Jumlah kerentanan keamanan dalam perangkat lunak sumber terbuka telah turun 16% dalam dua tahun, klaim audit cacat kode baru-baru ini.
Laporan tahunan, ditugaskan oleh Departemen Keamanan Dalam Negeri AS dan dilakukan oleh perusahaan perangkat lunak Coverity, mencari cacat dan kerentanan dalam proyek sumber terbuka menggunakan alat analitik yang secara otomatis mendeteksi berbagai kesalahan umum di sumber kode.
Laporan Coverity tahun 2008 menyurvei 55 juta baris kode, dan menemukan 0,25 kesalahan per 1.000 baris kode, turun 16% dari 0,3 kesalahan yang ditemukan hanya dua tahun lalu.
“Temuan ini mewakili pengurangan keseluruhan kepadatan cacat analisis statis di 250 proyek sumber terbuka dari total 23.068 cacat individu, "jelas laporan itu, yang mencantumkan penghormatan penunjuk nol dan kebocoran sumber daya sebagai dua kesalahan paling umum yang ditemukan di proyek hari ini.
Selain jumlah rata-rata cacat yang menurun, juga ditemukan bahwa beberapa proyek berhasil mengurangi angka ini, yang dikenal sebagai kepadatan cacat, menjadi nol.

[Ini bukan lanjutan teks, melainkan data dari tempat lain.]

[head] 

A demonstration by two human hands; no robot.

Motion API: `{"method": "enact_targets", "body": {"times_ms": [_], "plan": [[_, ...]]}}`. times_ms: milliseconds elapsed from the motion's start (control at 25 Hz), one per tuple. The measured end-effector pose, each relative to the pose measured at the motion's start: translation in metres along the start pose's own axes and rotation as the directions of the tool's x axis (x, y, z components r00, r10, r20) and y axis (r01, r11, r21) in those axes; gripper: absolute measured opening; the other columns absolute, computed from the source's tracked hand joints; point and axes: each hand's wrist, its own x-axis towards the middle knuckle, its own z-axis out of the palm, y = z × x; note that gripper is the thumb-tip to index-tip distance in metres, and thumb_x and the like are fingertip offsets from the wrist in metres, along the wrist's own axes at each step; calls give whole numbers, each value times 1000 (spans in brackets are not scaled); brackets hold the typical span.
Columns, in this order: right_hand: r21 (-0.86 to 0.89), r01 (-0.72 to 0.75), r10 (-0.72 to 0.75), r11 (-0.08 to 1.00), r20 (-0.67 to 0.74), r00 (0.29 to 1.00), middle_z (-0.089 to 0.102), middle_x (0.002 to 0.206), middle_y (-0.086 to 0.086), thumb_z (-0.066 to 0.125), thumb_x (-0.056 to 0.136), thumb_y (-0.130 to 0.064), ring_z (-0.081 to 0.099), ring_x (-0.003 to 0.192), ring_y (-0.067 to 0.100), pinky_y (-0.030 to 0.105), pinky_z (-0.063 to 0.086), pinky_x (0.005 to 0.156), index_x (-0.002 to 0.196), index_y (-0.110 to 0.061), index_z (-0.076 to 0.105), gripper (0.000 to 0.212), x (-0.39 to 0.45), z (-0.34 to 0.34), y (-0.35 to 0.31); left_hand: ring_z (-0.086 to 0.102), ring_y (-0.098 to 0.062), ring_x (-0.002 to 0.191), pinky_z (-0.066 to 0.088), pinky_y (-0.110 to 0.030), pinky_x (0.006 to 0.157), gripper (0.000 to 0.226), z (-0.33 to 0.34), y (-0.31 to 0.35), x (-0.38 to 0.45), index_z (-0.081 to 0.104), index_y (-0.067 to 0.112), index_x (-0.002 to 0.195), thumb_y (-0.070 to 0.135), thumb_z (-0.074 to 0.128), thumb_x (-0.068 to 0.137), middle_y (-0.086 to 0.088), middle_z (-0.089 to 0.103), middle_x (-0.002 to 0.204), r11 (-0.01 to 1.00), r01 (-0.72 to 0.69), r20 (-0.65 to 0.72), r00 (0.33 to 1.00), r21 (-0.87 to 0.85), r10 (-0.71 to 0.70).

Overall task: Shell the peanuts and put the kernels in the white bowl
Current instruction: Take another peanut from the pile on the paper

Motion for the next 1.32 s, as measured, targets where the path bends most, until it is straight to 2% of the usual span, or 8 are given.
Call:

Perl, PHP dan Samba semuanya dicatat oleh perusahaan sebagai berkinerja sangat baik dan memiliki kepadatan cacat yang sangat rendah.
Mungkin kemungkinan yang paling menarik untuk analisis kesalahan otomatis adalah perbandingan antara kode sumber terbuka dan komersial, untuk akhirnya menjawab perdebatan yang paling aman secara meyakinkan, meskipun Coverity menjelaskan bahwa ini tidak mungkin terjadi dalam waktu dekat masa depan.
“Banyak developer memiliki pendapat tentang perbedaan kualitas dan keamanan open source versus komersial perangkat lunak, dan sejumlah teori telah dihipotesiskan untuk membenarkan keunggulan satu kelas kode lain.
“Namun, membandingkan kedua kelas kode ini tidak mungkin untuk tujuan laporan ini, terutama karena sulitnya mendapatkan kumpulan data yang sebanding.”